Problem
For the entries below, the expected answer is the line with "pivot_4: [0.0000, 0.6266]", the line with "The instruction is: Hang", and every line between them, exactly as written, and nothing more.

Recorded data
■ ■ ■ ■ ■

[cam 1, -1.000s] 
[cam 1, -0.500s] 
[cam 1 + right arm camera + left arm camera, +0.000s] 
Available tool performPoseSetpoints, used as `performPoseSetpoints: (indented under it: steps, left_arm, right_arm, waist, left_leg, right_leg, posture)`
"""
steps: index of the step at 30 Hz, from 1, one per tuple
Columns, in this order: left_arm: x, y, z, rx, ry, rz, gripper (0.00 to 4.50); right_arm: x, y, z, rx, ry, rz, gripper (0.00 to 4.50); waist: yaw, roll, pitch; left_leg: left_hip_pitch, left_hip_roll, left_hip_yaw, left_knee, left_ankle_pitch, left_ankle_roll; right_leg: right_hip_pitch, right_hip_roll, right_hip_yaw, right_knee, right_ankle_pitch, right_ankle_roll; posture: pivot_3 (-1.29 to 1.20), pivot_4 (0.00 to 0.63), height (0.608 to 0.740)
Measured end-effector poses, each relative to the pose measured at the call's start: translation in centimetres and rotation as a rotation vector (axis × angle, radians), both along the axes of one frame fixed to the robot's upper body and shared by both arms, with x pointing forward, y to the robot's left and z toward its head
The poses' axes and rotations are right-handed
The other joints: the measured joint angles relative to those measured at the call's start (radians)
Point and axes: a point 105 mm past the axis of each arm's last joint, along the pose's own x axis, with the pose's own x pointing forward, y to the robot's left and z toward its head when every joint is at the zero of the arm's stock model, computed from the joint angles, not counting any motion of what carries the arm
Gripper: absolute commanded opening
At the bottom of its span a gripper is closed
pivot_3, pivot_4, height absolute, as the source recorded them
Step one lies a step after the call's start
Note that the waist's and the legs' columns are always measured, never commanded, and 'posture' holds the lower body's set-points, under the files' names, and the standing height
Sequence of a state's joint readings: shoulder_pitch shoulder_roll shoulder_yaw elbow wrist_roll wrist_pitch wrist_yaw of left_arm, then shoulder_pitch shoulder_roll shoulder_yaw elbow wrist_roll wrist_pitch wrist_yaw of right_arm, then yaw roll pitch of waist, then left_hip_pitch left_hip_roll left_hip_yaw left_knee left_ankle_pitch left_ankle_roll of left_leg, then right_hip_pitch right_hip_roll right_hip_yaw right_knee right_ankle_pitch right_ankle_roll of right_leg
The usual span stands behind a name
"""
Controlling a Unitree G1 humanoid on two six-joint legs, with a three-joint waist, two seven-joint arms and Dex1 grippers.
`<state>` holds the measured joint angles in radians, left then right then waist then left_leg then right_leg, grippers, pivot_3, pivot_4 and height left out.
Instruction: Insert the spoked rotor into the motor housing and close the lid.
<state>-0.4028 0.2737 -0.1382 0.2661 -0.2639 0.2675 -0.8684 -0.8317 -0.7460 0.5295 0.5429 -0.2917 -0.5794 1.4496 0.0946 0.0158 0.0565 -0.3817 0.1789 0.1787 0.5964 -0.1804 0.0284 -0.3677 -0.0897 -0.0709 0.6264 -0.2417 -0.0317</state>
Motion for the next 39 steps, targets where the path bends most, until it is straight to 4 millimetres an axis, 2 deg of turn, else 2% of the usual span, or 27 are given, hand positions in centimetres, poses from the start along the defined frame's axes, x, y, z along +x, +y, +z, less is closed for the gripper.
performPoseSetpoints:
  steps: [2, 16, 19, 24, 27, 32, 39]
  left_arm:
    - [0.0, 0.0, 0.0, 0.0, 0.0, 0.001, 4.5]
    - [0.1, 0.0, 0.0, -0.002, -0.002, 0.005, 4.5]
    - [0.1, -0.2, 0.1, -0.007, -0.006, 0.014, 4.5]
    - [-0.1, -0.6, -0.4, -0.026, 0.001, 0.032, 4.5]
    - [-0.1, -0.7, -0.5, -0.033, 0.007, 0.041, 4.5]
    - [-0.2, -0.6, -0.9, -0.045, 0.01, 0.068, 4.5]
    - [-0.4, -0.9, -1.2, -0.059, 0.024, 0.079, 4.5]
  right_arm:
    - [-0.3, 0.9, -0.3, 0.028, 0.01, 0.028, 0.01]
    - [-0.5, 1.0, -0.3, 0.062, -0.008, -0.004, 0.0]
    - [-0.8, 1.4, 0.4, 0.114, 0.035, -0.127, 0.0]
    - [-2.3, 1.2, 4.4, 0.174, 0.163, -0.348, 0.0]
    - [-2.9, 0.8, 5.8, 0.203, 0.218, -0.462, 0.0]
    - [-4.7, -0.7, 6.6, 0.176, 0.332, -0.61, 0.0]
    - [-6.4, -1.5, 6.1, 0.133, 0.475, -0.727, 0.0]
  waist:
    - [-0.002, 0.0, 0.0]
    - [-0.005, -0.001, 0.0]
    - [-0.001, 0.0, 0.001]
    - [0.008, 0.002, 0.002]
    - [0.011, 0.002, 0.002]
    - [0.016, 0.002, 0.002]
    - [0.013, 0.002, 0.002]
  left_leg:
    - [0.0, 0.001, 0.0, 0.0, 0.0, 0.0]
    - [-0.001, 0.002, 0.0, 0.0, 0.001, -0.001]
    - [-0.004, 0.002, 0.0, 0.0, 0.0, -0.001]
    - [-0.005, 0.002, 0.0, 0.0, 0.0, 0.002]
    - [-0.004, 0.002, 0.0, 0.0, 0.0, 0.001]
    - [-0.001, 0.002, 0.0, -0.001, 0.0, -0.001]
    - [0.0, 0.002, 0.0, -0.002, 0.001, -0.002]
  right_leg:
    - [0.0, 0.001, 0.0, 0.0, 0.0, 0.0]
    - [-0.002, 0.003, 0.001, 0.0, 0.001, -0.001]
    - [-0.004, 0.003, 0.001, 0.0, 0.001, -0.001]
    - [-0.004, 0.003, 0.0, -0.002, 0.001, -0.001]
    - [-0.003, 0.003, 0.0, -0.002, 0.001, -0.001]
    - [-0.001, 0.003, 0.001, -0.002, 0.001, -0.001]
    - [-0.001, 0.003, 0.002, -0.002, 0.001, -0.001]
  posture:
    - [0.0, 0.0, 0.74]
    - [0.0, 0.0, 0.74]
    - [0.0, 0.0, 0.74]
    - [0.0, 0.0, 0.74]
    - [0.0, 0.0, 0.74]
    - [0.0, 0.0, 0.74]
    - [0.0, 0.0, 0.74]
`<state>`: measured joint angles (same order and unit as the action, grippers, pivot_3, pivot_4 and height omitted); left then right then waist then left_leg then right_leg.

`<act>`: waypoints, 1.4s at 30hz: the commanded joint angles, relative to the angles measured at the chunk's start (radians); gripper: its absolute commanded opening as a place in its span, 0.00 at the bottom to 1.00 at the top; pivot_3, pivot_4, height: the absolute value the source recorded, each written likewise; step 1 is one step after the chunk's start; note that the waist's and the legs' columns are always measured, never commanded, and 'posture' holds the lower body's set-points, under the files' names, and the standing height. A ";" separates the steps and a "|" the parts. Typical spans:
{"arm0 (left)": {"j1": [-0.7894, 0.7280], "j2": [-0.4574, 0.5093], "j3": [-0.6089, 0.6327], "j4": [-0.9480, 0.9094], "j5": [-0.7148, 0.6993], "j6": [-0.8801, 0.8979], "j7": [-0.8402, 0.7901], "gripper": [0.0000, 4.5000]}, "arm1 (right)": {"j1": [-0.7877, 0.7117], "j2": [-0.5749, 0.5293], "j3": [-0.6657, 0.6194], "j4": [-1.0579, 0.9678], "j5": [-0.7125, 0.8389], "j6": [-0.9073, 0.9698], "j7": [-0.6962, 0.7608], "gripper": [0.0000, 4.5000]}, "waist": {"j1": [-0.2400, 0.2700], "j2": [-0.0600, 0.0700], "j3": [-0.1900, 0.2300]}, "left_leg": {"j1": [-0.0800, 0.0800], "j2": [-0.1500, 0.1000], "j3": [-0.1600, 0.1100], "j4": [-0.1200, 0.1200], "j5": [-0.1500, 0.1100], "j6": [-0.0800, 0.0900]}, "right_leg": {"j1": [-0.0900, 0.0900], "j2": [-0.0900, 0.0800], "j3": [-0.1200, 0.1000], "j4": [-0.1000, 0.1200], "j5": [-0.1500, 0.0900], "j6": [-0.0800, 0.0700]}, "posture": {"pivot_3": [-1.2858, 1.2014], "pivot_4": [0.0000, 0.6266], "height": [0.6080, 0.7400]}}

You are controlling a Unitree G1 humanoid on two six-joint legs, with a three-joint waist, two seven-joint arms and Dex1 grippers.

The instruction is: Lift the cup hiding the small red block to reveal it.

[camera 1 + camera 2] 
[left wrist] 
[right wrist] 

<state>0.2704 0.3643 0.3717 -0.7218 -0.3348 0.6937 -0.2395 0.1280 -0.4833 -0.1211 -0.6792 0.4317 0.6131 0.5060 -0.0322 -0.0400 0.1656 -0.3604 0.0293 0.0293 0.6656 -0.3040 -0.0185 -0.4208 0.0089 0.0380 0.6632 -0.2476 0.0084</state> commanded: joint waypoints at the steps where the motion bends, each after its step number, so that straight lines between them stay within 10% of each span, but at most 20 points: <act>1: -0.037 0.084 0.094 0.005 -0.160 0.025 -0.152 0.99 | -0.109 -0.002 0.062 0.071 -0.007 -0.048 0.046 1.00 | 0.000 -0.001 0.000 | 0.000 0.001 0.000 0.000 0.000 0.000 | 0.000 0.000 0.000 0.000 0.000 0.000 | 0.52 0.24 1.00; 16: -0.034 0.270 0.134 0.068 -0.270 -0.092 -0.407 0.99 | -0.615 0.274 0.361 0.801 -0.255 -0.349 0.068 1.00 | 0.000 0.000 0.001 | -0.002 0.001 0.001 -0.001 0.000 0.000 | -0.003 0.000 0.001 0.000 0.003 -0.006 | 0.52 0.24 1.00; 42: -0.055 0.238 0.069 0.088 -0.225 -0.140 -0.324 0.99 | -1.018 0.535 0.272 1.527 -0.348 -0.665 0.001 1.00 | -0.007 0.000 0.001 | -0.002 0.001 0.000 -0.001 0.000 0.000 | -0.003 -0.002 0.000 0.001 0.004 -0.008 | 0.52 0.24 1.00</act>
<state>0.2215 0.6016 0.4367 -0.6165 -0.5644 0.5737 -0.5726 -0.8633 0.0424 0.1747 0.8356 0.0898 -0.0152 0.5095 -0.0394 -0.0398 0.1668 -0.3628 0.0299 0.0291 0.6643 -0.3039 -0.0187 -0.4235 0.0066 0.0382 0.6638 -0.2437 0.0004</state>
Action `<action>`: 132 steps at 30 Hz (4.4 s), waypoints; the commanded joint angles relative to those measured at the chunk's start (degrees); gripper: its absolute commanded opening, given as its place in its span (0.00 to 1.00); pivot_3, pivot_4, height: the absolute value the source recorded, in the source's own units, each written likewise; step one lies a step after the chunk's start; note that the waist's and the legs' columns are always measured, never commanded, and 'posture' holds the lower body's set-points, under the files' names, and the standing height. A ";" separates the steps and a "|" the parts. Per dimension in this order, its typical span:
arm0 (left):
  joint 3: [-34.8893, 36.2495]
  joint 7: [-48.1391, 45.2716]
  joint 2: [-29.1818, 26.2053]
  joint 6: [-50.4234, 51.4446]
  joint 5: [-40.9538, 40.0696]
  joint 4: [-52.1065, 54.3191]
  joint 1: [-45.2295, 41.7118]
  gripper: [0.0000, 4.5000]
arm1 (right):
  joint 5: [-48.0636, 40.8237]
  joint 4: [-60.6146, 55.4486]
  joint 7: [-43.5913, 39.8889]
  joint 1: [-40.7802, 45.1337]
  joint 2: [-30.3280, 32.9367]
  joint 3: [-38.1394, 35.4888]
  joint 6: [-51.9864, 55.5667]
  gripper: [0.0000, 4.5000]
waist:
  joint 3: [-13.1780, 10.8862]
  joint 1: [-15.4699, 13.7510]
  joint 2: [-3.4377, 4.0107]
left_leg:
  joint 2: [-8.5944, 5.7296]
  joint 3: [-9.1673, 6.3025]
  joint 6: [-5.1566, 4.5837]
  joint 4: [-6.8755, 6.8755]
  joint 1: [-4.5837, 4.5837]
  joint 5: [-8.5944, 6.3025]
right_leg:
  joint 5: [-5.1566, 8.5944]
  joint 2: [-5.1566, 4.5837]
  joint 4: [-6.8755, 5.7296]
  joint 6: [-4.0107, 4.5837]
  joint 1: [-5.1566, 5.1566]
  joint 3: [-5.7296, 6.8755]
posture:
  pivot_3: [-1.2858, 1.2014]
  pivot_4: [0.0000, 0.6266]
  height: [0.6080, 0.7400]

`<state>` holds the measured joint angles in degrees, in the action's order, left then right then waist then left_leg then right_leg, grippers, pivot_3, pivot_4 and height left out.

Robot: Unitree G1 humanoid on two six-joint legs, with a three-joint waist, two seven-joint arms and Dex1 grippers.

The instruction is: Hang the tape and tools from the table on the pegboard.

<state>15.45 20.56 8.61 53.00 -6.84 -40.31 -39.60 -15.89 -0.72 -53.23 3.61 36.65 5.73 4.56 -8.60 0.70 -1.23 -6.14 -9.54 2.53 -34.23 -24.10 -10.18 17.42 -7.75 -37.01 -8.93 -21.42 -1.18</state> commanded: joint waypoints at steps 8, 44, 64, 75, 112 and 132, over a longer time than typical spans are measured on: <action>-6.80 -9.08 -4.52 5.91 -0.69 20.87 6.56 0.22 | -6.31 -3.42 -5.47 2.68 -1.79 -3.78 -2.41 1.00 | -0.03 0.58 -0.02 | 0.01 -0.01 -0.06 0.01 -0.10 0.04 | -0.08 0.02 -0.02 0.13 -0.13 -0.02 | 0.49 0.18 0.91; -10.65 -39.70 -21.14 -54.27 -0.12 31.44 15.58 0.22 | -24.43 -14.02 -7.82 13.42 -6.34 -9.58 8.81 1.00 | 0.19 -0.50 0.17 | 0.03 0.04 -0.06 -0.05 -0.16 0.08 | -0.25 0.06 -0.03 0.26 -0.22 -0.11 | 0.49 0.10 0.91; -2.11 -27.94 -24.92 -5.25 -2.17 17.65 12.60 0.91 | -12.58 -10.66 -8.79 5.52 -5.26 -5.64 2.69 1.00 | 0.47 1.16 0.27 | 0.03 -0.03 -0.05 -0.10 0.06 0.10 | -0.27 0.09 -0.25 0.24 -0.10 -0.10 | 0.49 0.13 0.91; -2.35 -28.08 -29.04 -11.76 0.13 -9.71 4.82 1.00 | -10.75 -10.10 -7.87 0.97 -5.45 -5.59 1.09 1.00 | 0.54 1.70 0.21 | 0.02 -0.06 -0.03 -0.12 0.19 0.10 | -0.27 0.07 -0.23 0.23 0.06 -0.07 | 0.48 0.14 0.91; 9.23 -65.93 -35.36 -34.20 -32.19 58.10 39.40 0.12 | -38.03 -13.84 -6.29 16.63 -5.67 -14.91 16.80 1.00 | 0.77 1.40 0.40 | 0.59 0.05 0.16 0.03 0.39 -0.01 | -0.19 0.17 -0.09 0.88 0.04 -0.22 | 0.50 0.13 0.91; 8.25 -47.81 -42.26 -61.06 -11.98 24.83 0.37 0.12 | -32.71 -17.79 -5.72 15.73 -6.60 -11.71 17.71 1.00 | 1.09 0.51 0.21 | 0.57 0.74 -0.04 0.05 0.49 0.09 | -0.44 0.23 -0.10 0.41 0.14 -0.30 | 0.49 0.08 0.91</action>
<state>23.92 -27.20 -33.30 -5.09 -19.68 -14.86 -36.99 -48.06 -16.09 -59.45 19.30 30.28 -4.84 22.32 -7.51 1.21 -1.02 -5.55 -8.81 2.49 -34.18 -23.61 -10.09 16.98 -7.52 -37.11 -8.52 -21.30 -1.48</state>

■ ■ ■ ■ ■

Your response
  pivot_4: [0.0000, 0.6266]
  height: [0.6080, 0.7400]

`<state>` holds the measured joint angles in degrees, in the action's order, left then right then waist then left_leg then right_leg, grippers, pivot_3, pivot_4 and height left out.

Robot: Unitree G1 humanoid on two six-joint legs, with a three-joint waist, two seven-joint arms and Dex1 grippers.

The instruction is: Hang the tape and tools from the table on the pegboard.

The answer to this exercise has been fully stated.